• **WORK TO BE COMPLETED**
Pull out every line below holding the word "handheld".

*** Opening of DATA BLOCK ***

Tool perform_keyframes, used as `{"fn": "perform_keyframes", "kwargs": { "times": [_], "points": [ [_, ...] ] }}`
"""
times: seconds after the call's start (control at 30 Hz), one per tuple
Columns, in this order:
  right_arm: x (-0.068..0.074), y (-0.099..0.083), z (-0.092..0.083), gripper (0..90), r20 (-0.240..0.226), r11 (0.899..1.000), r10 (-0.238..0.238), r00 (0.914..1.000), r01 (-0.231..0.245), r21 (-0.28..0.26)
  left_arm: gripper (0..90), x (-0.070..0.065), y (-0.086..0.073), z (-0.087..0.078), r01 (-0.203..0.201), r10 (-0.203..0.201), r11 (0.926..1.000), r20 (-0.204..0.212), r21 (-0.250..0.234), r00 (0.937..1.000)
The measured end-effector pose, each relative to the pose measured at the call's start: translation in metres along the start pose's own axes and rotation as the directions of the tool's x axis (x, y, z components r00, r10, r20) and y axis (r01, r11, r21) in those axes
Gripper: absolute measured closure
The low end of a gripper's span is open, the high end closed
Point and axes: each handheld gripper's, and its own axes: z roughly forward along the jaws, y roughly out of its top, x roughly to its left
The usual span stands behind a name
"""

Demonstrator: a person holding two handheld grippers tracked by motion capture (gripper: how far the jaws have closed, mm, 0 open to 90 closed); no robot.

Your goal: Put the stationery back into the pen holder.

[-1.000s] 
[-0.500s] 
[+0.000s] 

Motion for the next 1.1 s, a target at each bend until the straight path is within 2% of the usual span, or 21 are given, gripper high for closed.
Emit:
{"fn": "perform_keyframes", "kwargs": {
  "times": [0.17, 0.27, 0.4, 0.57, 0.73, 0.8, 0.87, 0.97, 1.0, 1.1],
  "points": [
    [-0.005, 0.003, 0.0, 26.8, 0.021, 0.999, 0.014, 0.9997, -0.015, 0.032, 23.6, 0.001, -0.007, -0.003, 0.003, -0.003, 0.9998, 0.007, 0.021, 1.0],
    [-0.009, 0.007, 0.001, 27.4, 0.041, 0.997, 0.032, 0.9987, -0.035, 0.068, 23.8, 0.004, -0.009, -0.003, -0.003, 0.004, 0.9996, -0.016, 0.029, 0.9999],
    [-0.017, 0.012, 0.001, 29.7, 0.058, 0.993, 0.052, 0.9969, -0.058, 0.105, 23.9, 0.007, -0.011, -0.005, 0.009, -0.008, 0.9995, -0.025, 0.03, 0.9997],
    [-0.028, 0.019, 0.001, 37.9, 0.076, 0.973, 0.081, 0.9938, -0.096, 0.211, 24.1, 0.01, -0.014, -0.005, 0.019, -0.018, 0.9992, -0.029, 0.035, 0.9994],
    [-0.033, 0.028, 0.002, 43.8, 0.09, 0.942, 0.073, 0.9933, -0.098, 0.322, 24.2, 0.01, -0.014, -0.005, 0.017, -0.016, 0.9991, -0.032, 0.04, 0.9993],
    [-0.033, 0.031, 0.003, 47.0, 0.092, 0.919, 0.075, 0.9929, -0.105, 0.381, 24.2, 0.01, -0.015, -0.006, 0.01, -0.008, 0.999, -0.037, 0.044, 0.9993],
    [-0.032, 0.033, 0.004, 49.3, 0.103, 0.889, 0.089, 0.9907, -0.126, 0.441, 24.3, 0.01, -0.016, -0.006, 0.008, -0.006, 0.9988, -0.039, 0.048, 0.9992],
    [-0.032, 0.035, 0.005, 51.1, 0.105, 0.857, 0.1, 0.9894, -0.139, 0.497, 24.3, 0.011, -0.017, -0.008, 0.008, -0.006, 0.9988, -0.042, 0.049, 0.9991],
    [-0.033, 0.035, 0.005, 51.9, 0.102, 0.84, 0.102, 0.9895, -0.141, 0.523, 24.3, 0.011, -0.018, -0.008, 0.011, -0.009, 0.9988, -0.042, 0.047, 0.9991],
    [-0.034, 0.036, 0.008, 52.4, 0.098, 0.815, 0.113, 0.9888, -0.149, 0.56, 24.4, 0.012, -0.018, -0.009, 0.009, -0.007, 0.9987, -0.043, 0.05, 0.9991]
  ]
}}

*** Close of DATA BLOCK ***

• **TASK RESPONSE**
Point and axes: each handheld gripper's, and its own axes: z roughly forward along the jaws, y roughly out of its top, x roughly to its left
Demonstrator: a person holding two handheld grippers tracked by motion capture (gripper: how far the jaws have closed, mm, 0 open to 90 closed); no robot.

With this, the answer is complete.